The quoted storage numbers for Prometheus are usually for the blocks, not including the WAL.
All samples that are ingested by Prometheus are written to the write ahead log or WAL, so that on restart in-memory state which hasn't made it to a block yet can be reconstructed. While this tends not to be massive compared against the blocks, it's not nothing either. Here we'll we looking at Prometheus 2.17.1.
The WAL format is documented, and is composed of various types of record. Each sample record represents one scrape or one recording rule output. Similarly the series records are all the new time series from one scrape or recording rule, and will even be created if the sample append ends up being rolled back due to e.g. hitting the scrape sample limit. There's also tombstone records, however users deleting recent series should be a very rare occurrence so we can safely ignore them.
As the number of samples from one scrape tends to be relatively large in this context, we will ignore the 23 bytes of overhead for simplicity. Each sample has a variable length int for the diff from a base value for its id and timestamp. As all the series in a scrape will likely have been first seen at around the same time, with maybe some series created later on, so 4 bytes worth of varint seems a safe number to allow for churn (plus some wiggle room for overheads). All timestamps will typically be the same, so 1 byte is sufficient there. Finally the value itself is always 8 bytes. So that's around 13 bytes per sample ingested.
What about series? They're about 9 bytes overhead (a series is unlikely to have more than 127 labels and thus require a 2nd byte for the length) per series, plus the size of all the label names and values, plus two bytes overhead for each label (once again, a label name/value is unlikely to have more than 127 bytes). Doing some hand waving, that's going to be roughly about the same size as the full labelset rendered as a string.
Let's use a concrete example numbers. Say there was a Prometheus ingesting 100k samples/s that was also significantly churning with 1M series per 2 hours with 100 bytes for series labels. So it's 100000*13 = 1.3MB per second for the samples, and 1000000/3600/2*100 = 13.8kB per second for the series - which is to say that the series are not significant even with heavy churning.
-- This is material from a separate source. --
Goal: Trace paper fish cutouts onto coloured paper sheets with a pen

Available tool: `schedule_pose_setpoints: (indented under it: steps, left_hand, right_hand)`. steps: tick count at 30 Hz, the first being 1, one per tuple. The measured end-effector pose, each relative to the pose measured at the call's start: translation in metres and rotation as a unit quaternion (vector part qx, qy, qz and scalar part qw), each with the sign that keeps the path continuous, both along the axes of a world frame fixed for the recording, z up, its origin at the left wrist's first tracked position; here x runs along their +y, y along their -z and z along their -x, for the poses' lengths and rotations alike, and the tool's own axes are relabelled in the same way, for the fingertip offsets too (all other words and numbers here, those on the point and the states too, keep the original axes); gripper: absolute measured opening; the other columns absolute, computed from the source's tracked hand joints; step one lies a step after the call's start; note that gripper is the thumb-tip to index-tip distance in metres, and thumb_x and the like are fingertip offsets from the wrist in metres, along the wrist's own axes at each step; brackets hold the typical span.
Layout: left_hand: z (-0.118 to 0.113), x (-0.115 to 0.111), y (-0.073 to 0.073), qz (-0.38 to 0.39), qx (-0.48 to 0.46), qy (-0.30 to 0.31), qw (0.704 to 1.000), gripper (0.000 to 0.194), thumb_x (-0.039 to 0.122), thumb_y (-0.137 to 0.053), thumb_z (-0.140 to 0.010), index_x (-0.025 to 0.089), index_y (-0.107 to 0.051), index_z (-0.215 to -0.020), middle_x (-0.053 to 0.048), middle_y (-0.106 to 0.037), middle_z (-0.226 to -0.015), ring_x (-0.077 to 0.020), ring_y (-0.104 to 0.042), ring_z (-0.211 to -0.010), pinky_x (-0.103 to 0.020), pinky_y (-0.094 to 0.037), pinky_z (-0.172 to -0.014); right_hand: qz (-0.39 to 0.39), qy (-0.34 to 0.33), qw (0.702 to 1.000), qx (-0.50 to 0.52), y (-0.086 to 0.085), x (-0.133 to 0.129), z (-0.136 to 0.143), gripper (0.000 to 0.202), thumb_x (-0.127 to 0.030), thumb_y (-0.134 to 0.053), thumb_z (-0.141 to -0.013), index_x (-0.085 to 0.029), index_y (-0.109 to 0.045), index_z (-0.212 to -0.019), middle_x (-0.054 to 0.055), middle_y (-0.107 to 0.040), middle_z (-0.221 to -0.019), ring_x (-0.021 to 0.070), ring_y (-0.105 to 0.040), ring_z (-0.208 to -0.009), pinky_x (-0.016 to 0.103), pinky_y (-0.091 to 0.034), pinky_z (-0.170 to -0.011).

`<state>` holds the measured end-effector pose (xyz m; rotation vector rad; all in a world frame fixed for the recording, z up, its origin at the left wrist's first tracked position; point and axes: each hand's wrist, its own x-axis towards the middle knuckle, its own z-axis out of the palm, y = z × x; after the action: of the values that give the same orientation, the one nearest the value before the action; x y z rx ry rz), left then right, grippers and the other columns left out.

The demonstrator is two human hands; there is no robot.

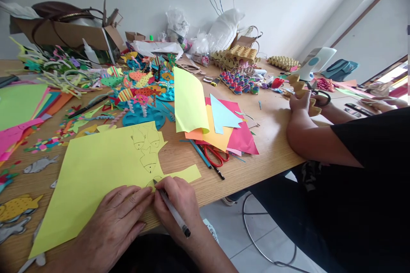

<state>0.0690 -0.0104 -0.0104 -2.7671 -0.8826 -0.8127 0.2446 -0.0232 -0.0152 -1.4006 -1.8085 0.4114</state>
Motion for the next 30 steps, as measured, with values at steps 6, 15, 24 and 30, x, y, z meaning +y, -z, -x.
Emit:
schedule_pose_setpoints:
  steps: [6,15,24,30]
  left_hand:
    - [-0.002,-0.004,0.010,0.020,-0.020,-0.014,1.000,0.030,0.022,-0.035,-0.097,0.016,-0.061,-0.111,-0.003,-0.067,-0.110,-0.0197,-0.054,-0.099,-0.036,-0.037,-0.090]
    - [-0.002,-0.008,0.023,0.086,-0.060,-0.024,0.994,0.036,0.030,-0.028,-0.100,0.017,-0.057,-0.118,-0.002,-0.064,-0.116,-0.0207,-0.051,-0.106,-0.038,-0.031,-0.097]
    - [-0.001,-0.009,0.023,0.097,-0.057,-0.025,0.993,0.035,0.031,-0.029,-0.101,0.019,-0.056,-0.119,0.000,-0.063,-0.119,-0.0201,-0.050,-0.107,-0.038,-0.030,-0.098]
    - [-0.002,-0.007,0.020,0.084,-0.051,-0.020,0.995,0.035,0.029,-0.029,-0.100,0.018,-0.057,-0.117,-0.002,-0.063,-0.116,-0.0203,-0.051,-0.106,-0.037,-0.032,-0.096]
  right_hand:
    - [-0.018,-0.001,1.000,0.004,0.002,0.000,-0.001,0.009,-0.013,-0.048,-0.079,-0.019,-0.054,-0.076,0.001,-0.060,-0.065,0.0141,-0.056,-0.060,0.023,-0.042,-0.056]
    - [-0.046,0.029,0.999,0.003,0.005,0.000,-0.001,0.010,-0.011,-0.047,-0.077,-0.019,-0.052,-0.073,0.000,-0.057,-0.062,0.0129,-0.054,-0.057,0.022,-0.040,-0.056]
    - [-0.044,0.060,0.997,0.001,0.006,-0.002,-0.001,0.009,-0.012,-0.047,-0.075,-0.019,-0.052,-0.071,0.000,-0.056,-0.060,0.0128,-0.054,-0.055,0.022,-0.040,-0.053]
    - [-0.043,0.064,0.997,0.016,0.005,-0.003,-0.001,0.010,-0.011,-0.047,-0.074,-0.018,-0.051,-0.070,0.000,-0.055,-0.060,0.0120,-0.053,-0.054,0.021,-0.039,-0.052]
So we know that we can simplify down to about 13 bytes of WAL per sample, how long are samples kept around? We don't want to use too much disk space, nor do we want to have to replay the entire WAL since the Prometheus first started to ensure we know about all relevant series. This brings us to checkpoints, which summarise older WAL entries down to just the series creations that may still be relevant. The checkpointing logic runs every two hours after head compaction, and will checkpoint the oldest third of segments. So summing the geometric series with a constant of 2 hours and a ratio of 2/3, we get about 4 hours worth of segments that will be kept around. Add then the 2 hours of WAL that'll build up until the next checkpoint, for 6 hours in total.
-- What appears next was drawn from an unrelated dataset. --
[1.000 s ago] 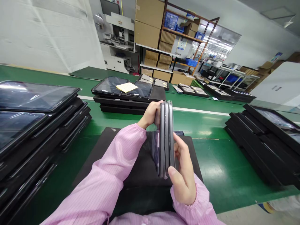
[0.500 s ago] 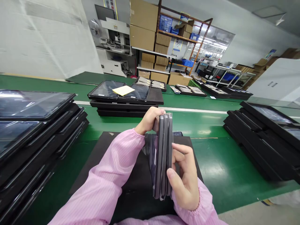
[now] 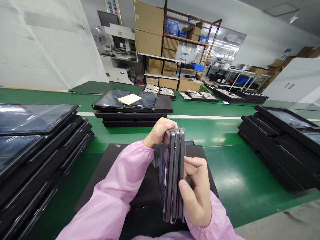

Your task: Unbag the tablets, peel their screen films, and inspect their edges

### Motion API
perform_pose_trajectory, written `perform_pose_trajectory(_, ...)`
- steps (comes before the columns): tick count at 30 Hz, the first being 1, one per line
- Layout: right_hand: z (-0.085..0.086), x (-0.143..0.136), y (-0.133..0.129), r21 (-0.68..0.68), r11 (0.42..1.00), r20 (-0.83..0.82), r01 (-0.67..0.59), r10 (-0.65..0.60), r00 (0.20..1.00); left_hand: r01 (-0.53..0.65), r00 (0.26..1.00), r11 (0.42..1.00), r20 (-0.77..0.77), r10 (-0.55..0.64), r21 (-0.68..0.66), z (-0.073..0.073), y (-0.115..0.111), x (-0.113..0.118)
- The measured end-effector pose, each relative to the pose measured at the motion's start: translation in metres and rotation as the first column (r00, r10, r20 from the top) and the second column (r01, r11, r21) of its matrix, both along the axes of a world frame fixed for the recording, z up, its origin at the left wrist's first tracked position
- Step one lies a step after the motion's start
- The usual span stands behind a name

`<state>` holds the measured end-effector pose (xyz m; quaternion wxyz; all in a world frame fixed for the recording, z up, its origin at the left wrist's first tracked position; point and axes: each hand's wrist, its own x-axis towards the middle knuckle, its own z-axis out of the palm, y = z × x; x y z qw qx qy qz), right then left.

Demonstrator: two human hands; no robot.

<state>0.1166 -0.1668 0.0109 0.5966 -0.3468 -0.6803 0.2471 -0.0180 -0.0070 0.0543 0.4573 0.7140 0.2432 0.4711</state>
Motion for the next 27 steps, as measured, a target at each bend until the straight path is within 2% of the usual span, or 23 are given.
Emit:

The size of the checkpoint must also considered. Let's say that the above 100k samples/s Prometheus had 1M old series that were in the checkpoint at 100 bytes each, that'd be 100MB - which is about the size of a segment so not notable.
So overall the size of the WAL will be around 6 hours worth of samples ingested, with 13 bytes used per sample. For the 100k samples/s Prometheus that's around 26GB of data, or around 10% of the size the blocks take for the default 2 week retention period.
As of Prometheus 2.11.0 there's also WAL compression, which you can enable with the --storage.tsdb.wal-compression
flag. This should roughly half the size of the WAL, at the cost of some additional CPU. This is enabled by default as of 2.20.0.
Update: As of Prometheus 2.18.0, 3 rather than 6 hours of WAL is kept around.